Without the images, repeat every line of the listing verbatim.

● INPUT DATA:
== == ==

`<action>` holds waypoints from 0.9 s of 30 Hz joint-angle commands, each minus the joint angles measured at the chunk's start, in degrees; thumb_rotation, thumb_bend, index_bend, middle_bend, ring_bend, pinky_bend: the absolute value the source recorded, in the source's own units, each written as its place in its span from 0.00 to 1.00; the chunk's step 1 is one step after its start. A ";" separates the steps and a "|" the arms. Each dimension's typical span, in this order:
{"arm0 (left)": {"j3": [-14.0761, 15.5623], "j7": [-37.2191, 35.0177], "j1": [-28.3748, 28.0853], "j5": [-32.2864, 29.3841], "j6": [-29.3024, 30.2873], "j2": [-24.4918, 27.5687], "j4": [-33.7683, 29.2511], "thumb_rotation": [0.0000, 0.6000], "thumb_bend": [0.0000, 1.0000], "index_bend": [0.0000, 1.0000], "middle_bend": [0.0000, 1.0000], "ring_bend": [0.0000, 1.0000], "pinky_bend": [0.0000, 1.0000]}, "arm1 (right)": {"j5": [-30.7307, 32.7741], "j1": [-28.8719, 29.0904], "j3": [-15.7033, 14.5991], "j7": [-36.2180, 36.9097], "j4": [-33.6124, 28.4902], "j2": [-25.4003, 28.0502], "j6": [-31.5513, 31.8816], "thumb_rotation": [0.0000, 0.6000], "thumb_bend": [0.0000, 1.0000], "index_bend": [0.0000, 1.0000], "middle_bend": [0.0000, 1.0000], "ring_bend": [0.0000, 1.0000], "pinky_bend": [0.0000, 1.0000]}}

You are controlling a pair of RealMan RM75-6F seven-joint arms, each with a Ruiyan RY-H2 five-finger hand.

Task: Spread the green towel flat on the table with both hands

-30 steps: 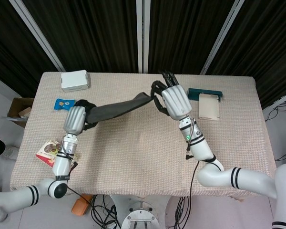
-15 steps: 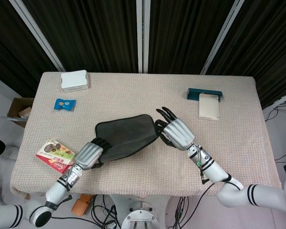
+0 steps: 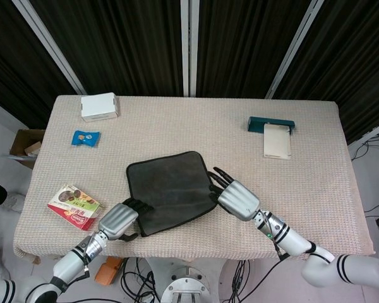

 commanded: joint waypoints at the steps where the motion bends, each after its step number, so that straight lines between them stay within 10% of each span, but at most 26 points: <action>1: -0.14 -1.10 -0.02 -0.17 -0.47 2.37 -2.32 1.00 0.24 0.14 0.18 0.13 0.15 | -0.66 -1.24 -1.04 -2.54 0.43 0.16 -0.69 1.00 0.46 0.68 0.29 0.03 0.00; 8: -2.02 -8.17 1.12 0.31 1.57 7.04 -4.68 1.00 0.24 0.13 0.18 0.13 0.15 | 7.15 -2.83 -1.40 -13.35 -7.15 3.79 -8.30 1.00 0.09 0.01 0.06 0.00 0.00; 15: -1.88 -7.39 1.72 4.65 3.00 6.62 -0.99 1.00 0.24 0.21 0.18 0.13 0.15 | 14.27 -3.59 0.55 -20.01 -13.29 7.79 -10.71 1.00 0.00 0.00 0.00 0.00 0.00; 27: 1.30 -11.80 1.81 15.99 3.39 0.02 7.15 1.00 0.24 0.34 0.16 0.12 0.15 | 16.17 -6.38 7.38 -11.21 -16.24 13.37 -3.62 1.00 0.00 0.00 0.00 0.00 0.00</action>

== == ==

● COMPLETED TASK:
`<action>` holds waypoints from 0.9 s of 30 Hz joint-angle commands, each minus the joint angles measured at the chunk's start, in degrees; thumb_rotation, thumb_bend, index_bend, middle_bend, ring_bend, pinky_bend: the absolute value the source recorded, in the source's own units, each written as its place in its span from 0.00 to 1.00; the chunk's step 1 is one step after its start. A ";" separates the steps and a "|" the arms. Each dimension's typical span, in this order:
{"arm0 (left)": {"j3": [-14.0761, 15.5623], "j7": [-37.2191, 35.0177], "j1": [-28.3748, 28.0853], "j5": [-32.2864, 29.3841], "j6": [-29.3024, 30.2873], "j2": [-24.4918, 27.5687], "j4": [-33.7683, 29.2511], "thumb_rotation": [0.0000, 0.6000], "thumb_bend": [0.0000, 1.0000], "index_bend": [0.0000, 1.0000], "middle_bend": [0.0000, 1.0000], "ring_bend": [0.0000, 1.0000], "pinky_bend": [0.0000, 1.0000]}, "arm1 (right)": {"j5": [-30.7307, 32.7741], "j1": [-28.8719, 29.0904], "j3": [-15.7033, 14.5991], "j7": [-36.2180, 36.9097], "j4": [-33.6124, 28.4902], "j2": [-25.4003, 28.0502], "j6": [-31.5513, 31.8816], "thumb_rotation": [0.0000, 0.6000], "thumb_bend": [0.0000, 1.0000], "index_bend": [0.0000, 1.0000], "middle_bend": [0.0000, 1.0000], "ring_bend": [0.0000, 1.0000], "pinky_bend": [0.0000, 1.0000]}}

You are controlling a pair of RealMan RM75-6F seven-joint arms, each with a Ruiyan RY-H2 five-finger hand.

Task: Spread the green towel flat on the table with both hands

-30 steps: 
-15 steps: 
+0 steps: 

 commanded: joint waypoints at the steps where the motion bends, each after its step number, so that straight lines between them stay within 10% of each span, but at most 26 points: <action>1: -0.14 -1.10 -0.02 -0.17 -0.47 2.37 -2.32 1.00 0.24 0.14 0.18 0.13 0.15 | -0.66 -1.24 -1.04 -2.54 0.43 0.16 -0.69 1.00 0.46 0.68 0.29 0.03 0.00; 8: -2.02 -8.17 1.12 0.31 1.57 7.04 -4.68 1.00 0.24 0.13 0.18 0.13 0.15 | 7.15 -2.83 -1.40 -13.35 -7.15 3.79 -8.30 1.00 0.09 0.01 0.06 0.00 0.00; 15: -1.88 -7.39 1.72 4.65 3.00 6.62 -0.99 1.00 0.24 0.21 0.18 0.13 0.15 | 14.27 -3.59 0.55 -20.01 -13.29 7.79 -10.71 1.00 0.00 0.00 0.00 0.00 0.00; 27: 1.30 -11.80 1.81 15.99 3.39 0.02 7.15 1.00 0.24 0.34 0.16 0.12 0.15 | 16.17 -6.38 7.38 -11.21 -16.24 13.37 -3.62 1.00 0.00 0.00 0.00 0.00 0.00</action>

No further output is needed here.